Breaking the Myth About Depression ( Part II)
Being a teenager can be tough. Amidst parental and peer pressure, maintaining an active online as well as offline social life, the pressures that come with studies and building a career, an average teen experiences stress and irritation- and it’s perfectly normal. But when this sadness or irritability becomes more intense and persistent, one may be suffering from depression.
Depression in teens is not at all uncommon- one in four children in the age group of 13-15 years in India suffer from depression. India has the highest suicide rate among 10 South-East Asian countries and suicide is the second highest cause of death among people of age group 15-29 years in the region.
Then why is depression among teens not taken seriously enough?
Depression is often seen as a non-serious threat in the Indian society. It is treated as a taboo topic and the negative culture surrounding it is often the reason why teens in India feel ashamed or scared to ask for help. There is also a lot of misinformation about depression and parents often ignore signs as well as pleas for help from their growing kids.

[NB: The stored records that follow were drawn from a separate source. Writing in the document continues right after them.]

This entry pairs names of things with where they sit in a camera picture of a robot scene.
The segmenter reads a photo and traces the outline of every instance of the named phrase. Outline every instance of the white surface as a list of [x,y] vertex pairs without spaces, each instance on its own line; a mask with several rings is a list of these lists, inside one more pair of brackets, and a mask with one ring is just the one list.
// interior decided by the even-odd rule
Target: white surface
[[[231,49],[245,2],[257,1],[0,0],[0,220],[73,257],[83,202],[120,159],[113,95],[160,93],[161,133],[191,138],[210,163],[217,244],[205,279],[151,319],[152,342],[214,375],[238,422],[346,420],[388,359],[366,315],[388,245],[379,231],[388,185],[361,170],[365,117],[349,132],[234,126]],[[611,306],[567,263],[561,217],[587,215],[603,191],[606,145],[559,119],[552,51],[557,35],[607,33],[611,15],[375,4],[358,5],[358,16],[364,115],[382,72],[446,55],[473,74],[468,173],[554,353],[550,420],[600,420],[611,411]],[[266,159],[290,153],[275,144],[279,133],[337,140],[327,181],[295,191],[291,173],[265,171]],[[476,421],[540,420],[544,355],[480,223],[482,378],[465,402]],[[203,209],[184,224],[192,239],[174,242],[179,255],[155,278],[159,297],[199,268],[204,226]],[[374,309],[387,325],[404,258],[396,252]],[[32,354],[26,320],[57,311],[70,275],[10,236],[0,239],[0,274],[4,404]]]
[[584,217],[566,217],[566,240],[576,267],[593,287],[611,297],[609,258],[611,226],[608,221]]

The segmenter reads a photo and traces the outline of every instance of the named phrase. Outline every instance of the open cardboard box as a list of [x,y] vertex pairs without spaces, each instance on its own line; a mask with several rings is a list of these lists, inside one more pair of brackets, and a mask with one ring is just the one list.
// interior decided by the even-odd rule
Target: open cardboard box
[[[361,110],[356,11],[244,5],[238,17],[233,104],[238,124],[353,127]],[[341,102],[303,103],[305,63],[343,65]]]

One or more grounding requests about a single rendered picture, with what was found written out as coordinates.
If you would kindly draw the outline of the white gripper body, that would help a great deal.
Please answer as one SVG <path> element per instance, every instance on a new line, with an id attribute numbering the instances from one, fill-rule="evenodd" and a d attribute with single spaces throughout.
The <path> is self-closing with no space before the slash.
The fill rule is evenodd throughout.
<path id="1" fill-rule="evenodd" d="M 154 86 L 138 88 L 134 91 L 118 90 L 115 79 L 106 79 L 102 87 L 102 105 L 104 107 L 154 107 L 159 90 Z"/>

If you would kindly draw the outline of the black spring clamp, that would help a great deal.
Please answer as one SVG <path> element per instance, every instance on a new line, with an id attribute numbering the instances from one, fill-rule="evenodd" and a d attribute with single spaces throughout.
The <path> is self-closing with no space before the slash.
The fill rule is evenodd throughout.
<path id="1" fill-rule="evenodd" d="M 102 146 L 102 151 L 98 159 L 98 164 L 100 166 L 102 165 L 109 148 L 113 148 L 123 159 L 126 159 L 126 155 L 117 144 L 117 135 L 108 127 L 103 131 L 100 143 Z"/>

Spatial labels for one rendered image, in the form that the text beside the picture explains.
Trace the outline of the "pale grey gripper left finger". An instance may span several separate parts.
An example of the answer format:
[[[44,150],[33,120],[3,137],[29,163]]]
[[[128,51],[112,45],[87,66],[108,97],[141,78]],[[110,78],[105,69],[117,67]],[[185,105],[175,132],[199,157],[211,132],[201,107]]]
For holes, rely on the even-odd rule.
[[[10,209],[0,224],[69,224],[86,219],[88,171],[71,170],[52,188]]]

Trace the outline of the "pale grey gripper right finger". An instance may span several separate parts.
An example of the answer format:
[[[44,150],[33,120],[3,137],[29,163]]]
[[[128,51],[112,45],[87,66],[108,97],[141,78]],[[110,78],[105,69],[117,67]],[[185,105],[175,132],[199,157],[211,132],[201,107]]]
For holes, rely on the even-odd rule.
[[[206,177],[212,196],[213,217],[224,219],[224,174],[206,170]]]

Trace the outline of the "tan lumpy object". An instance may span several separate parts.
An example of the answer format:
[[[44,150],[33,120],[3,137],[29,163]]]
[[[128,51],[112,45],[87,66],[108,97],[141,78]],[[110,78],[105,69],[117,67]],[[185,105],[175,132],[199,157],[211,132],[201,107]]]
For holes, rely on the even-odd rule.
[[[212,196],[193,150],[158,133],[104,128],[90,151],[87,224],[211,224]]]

But depression isn’t something to hide or stay silent about and it must be given as much importance as any physical illness is given.
Here is a list of things that teens suffering from depression usually have to hear when they ask for help- let’s break the myths these words carry.
#1 “I thought you were stronger than this”
Depression is not a lack of willpower. It has nothing to do with strength of character or mind. It is a serious health issue and like all serious health problems, it has physical symptoms. Depression can cause more than just unhappiness, it can cause obesity, stroke, heart disease, and sleep disorders. It is natural for parents to want to advice their children in times of need but the loved ones of a depressed teenager must suspend thoughts like these because a depressed teenager needs acceptance much more than judgments.
#2 “You don’t look depressed”
It might be of popular opinion that a depressed person should always look sad on the outside but how a person appears might not always reflect their true state of mind. Depression has many physical symptoms- like too much or too little sleep or changes in appetite, but there are numerous invisible symptoms as well, like an overwhelming feeling of hopelessness or suicidal thoughts, which do not always reflect on how somebody may appear. These invisible signs are only exposed when one begins to open up verbally.
#3 “It’s all in your mind”
Depression is a real and serious medical condition. It’s not any different than cancer, diabetes, or heart disease. It’s serious and can be deadly. Telling a child that depression is just in their “mind” might make them feel that they are weak and do not have sufficient strength to deal with their thoughts. This advice is counter productive as people with depression often cannot control their thoughts and feelings and need professional help for guidance.
#4 ” Don’t think about it much”
No one chooses to get depressed. One cannot simple ignore depression. You can’t just ‘snap out of it’. Depression doesn’t go away on its own. Negative thoughts are powerful, and it takes effort and time to turn them around. Left untreated, depression will deepen and can cause suicidal thoughts.
#5 “Try to be positive”
Depression is not ordinary sadness, disappointment, or grief, although those emotions may blend with the symptoms of depression in the days and weeks surrounding a negative event. A child who may show signs of depression cannot dispel their mental health problems by willing their minds to “be positive.”